Henry, Lord Irlam, arrived at Northriding Castle, driving his own racing curricle, well after the dinner hour, his tall, imposing African groom Jem Oldcastle at his side. He descended stiffly from his two-wheeler, Jem took the reins, and a footman came out to climb up beside him and direct him to the coach house and stables. As Hal handed his beaver hat and mud-splashed many-caped greatcoat to the butler, he saw his aunt Louisa descending the great staircase. She had obviously been watching out for his curricle from one of the windows that overlooked the courtyard. ‘Hal!' she said. ‘At last. Lady Blanche has asked me to tell you that a room is made up for you, and I am to say that the Duke awaits you in his study if you should care to see him tonight; if you are too tired now he will meet with you in the morning, when you have rested.'

‘I would be glad of it, God knows,' replied her nephew wearily. ‘That was an atrocious journey on frightful roads, and we were nearly overset half a dozen times. I've never heard Jem curse so in all the years I've known him, and I learned some terrible new words I was tempted to use myself. I am aching all over, and if my teeth have not rattled out of my head it is a wonder. But I should see Northriding now, much as I would rather not.'

‘Let us talk first,' she said conspiratorially. ‘I could not set down everything in my letter, for fear of it falling into someone else's hands. But not here! Come into the parlour where I have been waiting. I shall give you a glass of Madeira and you can warm yourself by the fire for a little while until you feel more the thing.'

She led him up the stairs and into a small candlelit room with a cosy and very welcome fire. She poured him a glass of wine, and he sat down heavily upon the red satin sofa and drained it with a sigh.
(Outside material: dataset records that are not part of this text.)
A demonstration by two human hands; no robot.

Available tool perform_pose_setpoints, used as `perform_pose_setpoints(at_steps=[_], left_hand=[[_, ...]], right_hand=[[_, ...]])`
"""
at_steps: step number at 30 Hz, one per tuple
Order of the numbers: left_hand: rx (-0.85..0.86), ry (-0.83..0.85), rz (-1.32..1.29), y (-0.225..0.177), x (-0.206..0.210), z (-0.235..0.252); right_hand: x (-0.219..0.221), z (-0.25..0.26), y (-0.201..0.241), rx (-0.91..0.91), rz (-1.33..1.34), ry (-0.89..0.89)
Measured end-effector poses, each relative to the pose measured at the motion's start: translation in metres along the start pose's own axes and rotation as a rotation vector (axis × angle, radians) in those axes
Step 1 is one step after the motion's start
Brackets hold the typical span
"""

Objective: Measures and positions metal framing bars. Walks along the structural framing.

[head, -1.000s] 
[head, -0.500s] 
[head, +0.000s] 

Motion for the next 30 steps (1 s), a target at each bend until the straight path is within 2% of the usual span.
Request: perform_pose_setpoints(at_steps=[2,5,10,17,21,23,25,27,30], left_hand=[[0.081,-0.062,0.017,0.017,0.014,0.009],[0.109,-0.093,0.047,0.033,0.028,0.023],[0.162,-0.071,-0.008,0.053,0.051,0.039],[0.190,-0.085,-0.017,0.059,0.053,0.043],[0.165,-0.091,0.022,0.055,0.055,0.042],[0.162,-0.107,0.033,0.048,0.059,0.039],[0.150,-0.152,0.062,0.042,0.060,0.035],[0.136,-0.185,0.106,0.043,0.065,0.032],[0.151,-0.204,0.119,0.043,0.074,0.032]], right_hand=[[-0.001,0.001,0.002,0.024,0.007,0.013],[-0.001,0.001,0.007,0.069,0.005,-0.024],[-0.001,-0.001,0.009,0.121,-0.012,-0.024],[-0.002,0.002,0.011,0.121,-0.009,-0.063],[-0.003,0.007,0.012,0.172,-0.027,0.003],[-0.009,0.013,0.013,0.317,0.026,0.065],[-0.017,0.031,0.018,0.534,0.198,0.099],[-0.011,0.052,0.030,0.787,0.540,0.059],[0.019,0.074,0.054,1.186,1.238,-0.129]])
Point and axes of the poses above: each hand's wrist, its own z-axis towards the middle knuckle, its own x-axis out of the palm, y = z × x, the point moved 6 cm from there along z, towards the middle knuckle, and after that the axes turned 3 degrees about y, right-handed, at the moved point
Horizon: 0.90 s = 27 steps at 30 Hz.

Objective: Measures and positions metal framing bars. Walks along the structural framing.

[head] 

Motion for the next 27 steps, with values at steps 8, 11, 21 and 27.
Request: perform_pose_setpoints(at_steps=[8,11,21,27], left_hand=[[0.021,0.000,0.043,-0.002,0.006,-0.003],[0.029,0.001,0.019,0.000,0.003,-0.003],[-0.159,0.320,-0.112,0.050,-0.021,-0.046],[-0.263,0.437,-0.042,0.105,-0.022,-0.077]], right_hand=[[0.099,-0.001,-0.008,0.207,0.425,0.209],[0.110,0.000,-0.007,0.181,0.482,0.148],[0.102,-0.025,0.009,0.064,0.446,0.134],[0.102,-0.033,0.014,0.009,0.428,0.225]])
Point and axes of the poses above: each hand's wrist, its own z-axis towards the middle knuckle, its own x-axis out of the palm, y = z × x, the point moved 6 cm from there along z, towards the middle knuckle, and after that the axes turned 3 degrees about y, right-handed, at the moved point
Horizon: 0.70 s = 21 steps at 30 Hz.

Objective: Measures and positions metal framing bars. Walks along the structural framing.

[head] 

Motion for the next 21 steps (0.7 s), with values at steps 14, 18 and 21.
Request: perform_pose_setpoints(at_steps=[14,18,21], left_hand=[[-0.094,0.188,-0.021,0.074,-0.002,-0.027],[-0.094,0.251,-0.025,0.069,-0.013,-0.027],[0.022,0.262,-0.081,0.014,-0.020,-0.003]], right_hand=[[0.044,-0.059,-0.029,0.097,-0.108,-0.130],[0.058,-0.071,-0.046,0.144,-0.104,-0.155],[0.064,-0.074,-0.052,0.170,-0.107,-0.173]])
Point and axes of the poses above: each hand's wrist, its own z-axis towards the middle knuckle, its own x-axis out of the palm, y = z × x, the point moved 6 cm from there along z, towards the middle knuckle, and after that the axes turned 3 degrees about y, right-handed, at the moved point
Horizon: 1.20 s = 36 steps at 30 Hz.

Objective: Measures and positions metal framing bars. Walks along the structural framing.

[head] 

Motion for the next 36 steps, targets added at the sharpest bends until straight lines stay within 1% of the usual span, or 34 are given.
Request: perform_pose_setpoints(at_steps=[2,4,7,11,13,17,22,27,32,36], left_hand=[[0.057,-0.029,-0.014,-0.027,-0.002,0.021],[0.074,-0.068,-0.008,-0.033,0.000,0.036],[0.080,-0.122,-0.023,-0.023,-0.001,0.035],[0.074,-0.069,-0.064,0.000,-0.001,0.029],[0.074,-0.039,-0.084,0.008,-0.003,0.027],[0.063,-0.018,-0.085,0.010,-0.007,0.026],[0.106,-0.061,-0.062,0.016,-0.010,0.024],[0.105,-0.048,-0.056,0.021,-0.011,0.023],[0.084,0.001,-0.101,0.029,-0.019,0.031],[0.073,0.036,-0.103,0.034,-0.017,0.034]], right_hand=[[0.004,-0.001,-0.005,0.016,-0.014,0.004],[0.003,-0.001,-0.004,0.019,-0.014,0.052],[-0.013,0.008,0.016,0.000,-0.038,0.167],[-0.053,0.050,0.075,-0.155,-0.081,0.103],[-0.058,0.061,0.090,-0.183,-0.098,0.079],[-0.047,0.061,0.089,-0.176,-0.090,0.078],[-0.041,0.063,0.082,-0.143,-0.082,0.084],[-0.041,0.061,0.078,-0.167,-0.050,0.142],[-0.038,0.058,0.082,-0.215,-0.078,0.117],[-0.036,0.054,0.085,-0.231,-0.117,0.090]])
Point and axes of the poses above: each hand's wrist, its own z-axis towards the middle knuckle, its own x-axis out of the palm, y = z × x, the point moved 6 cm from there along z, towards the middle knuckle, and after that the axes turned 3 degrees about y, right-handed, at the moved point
He was not yet thirty, and his handsome, strong-boned face was of a naturally cheerful cast, but there was little sign of cheer in him now. ‘Thank you! That is better. Now tell me; if what you have to say is worse than what you felt able to set down, I cannot for the life of me imagine what it might be.'

Lady Louisa began her tale with Georgiana's scandalous meeting with the Duke in London, and went on to describe subsequent events exactly as her niece had recounted them, up until the scene in the garden and the forced announcement of their betrothal. She spoke quietly, without excessive emotion, but if she had thought that this might temper her nephew's reaction, she was to be disappointed.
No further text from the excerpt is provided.